What the task requires:
Give back exactly the lines of the data below, starting with the line that has "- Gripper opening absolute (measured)" and going on through the line that has "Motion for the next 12".

** Opening Supplied data block **

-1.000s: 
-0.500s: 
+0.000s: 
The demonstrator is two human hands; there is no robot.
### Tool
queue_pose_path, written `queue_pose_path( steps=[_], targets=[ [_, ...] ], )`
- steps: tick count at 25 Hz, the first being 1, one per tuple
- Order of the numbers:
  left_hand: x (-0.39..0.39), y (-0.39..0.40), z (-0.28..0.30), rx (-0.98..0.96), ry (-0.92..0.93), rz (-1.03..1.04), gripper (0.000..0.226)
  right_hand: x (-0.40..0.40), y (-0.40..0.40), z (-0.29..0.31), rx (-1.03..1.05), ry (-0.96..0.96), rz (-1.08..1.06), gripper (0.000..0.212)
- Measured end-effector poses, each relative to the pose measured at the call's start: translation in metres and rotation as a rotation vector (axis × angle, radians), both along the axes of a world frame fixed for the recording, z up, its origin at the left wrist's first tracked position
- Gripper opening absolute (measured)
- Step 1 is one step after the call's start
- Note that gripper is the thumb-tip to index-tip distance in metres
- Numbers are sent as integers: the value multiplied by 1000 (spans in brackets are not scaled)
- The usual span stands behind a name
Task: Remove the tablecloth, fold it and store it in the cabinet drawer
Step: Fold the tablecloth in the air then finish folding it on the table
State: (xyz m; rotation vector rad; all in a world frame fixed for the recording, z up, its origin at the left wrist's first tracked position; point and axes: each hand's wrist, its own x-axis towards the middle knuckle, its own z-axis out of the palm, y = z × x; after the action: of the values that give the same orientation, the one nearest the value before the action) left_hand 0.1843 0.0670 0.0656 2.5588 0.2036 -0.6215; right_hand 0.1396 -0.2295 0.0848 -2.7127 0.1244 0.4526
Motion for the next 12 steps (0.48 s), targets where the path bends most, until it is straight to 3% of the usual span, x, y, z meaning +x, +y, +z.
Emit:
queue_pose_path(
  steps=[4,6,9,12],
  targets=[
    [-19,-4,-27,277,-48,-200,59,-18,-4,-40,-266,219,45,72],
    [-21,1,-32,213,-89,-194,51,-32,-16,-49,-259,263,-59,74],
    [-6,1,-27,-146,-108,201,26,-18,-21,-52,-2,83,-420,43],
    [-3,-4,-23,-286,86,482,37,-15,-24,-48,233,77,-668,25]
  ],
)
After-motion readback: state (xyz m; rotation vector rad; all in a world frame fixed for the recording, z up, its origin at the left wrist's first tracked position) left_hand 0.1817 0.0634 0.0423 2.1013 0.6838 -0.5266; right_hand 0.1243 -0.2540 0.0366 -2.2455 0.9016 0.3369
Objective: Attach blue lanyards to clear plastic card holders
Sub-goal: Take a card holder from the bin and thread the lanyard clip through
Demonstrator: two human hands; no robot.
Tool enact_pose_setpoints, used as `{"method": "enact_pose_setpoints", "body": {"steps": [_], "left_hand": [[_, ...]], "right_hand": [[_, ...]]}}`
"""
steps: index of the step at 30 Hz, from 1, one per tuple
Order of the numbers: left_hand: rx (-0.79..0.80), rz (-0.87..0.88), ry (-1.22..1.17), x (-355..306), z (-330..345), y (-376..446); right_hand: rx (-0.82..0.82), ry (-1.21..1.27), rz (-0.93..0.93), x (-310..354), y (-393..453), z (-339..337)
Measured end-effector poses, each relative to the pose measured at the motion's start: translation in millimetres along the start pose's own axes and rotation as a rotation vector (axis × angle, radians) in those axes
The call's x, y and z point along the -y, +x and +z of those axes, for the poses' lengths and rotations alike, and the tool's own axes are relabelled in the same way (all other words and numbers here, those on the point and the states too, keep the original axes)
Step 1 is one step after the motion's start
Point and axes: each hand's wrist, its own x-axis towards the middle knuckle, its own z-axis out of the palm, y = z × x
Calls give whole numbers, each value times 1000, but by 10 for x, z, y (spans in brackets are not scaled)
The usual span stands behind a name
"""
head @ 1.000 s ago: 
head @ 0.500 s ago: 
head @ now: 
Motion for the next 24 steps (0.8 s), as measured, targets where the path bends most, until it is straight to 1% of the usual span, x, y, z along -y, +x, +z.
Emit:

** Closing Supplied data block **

Written answer:
- Gripper opening absolute (measured)
- Step 1 is one step after the call's start
- Note that gripper is the thumb-tip to index-tip distance in metres
- Numbers are sent as integers: the value multiplied by 1000 (spans in brackets are not scaled)
- The usual span stands behind a name
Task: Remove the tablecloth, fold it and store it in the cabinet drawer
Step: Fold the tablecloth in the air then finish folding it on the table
State: (xyz m; rotation vector rad; all in a world frame fixed for the recording, z up, its origin at the left wrist's first tracked position; point and axes: each hand's wrist, its own x-axis towards the middle knuckle, its own z-axis out of the palm, y = z × x; after the action: of the values that give the same orientation, the one nearest the value before the action) left_hand 0.1843 0.0670 0.0656 2.5588 0.2036 -0.6215; right_hand 0.1396 -0.2295 0.0848 -2.7127 0.1244 0.4526
Motion for the next 12 steps (0.48 s), targets where the path bends most, until it is straight to 3% of the usual span, x, y, z meaning +x, +y, +z.

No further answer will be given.